Capital gains exemption limit hiked to Rs 1.25 lakh for equity; STCG tax rate hiked to 20%, LTCG tax rate made 12.5% for equity, property, others in Budget 2024 (2024)

The finance minister Nirmala Sitharaman has proposed following changes in the capital gains taxation regime in Budget 2024:
1. Short term gains on listed equity shall attract a tax rate of 20% from 15% currently, while that on all other financial assets and all non-financial assets shall continue to attract the applicable tax rate.

2. Long term gains on all financial and non-financial assets, on the other hand, will attract a tax rate of 12.5%. The proposed rate hikes the tax rate by 2.5% for listed equity from 10% currently but reduces the tax rate by 7.5% for other assets such as house property, unlisted equity shares etc. The indexation benefit has also been removed on all the assets having long-term capital gains.

Also Read: New capital gains tax after Budget 2024: STCG, LTCG tax rates, exemption, holding period, for equity share, debt, gold, property

3. There is a proposal to increase the limit of exemption of capital gains on listed equity and equity oriented mutual funds to Rs 1.25 lakh per year from Rs 1 lakh currently.

Capital gains exemption limit hiked to Rs 1.25 lakh for equity; STCG tax rate hiked to 20%, LTCG tax rate made 12.5% for equity, property, others in Budget 2024 (1)

    4. Listed financial assets held for more than a year will be classified as long term, while unlisted financial assets and all non-financial assets will have to be held for at least two years to be classified as long-term.

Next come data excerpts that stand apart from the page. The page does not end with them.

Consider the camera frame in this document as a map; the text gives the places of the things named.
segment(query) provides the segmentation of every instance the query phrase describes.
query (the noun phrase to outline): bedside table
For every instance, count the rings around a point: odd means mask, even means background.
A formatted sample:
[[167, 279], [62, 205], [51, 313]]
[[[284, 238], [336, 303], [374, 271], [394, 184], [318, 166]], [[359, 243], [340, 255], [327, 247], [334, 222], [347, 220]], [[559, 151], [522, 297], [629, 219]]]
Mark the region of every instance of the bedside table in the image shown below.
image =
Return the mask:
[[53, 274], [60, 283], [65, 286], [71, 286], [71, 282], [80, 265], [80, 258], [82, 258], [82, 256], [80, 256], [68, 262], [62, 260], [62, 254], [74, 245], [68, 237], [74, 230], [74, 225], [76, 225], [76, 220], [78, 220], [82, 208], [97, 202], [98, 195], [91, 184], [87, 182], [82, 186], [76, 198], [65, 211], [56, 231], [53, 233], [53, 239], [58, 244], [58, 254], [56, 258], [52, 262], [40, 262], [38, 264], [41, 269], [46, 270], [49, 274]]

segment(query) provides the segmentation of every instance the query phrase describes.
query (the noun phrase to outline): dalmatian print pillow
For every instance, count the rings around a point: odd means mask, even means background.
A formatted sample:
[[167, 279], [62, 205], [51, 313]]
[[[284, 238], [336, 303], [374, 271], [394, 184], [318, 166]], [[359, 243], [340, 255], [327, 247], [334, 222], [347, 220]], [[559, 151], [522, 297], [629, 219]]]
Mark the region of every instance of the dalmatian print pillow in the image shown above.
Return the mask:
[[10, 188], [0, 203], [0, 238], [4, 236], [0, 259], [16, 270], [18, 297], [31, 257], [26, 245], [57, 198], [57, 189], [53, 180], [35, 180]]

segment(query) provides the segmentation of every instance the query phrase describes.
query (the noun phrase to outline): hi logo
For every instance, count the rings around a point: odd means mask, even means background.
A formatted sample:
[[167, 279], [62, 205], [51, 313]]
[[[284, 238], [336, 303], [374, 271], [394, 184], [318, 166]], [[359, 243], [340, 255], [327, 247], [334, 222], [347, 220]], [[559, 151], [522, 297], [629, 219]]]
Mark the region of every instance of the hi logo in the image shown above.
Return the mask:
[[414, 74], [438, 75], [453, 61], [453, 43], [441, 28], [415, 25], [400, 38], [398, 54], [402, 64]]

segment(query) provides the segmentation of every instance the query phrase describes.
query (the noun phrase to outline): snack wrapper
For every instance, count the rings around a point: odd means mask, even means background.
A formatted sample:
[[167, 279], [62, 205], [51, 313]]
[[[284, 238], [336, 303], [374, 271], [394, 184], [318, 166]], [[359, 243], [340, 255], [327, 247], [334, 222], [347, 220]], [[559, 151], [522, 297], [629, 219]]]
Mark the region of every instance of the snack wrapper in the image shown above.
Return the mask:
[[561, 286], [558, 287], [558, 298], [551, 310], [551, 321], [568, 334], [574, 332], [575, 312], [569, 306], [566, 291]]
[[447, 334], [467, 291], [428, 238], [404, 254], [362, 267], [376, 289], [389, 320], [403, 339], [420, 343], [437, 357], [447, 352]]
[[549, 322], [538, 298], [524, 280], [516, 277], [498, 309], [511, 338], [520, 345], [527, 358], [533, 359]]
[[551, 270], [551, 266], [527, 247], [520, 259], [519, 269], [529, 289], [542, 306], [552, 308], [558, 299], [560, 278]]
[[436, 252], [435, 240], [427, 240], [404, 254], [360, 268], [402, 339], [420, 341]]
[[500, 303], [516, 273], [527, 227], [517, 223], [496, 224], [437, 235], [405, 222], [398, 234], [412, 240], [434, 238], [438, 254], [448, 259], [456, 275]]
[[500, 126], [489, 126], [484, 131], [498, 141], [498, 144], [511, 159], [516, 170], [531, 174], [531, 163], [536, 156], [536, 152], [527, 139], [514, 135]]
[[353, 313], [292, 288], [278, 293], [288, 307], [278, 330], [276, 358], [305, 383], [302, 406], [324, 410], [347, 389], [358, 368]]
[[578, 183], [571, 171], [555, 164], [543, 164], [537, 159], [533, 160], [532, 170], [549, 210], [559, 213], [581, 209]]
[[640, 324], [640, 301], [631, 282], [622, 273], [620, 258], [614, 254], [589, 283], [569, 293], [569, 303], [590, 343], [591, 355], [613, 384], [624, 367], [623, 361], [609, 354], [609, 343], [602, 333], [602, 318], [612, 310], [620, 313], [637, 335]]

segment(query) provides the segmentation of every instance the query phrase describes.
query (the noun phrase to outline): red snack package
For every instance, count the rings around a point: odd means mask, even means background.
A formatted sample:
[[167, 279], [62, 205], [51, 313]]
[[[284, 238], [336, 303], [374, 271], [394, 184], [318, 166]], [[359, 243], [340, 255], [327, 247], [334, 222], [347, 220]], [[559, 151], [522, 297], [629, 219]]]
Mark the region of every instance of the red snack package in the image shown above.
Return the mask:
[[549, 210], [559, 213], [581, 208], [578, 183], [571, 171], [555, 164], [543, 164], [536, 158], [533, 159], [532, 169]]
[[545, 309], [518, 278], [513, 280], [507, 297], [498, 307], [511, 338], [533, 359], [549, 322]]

    5. Unlisted bonds and debentures, debt mutual funds and market linked debentures, irrespective of holding period, however, will attract tax on capital gains at applicable rates.

    Shalini Jain, Tax Partner, People Advisory Services, EY India says, "The 2024 Budget introduces key changes to capital gains tax, effective July 23, 2024. Assets will be classified as long-term based on holding periods: over 12 months for listed financial assets and over 24 months for unlisted financial and non-financial assets. Short-term capital gains tax on equity shares and equity funds rises to 20%, while other short-term gains remain at applicable tax rates. Long-term gains tax changed to 12.5% from the current rate of 10% or 20%, as applicable. Listed equity shares, funds, and business trusts gains over Rs 1.25 lakh are taxable, promoting longer investment periods."

    What are the current tax rules for LTCG, STCG?
    As per income tax rules, when an individual sells a capital asset, he/she can earn capital gains or losses. These capital gains or losses are categorised as short term or long-term depending on the nature of the capital asset and the period of holding specified for the asset for the purpose of this categorisation.

    For instance, if the equity shares listed on a stock exchange are sold before 12 months are completed from date of purchase, then capital gains or loss will be categorised as short-term. If the listed equity shares are sold after completion of 12 months, then capital gains or loss will be categorised as long term. On the other hand, for unlisted equity shares, if sold before 24 months, the gains or loss will be called short term. If the unlisted equity shares are sold after 24 months, then gains or loss will be called long term.

    Long-term capital gains, long term capital losses, short-term capital gains, and short term capital losses are abbreviated as LTCG, LTCL, STCG and STCL respectively.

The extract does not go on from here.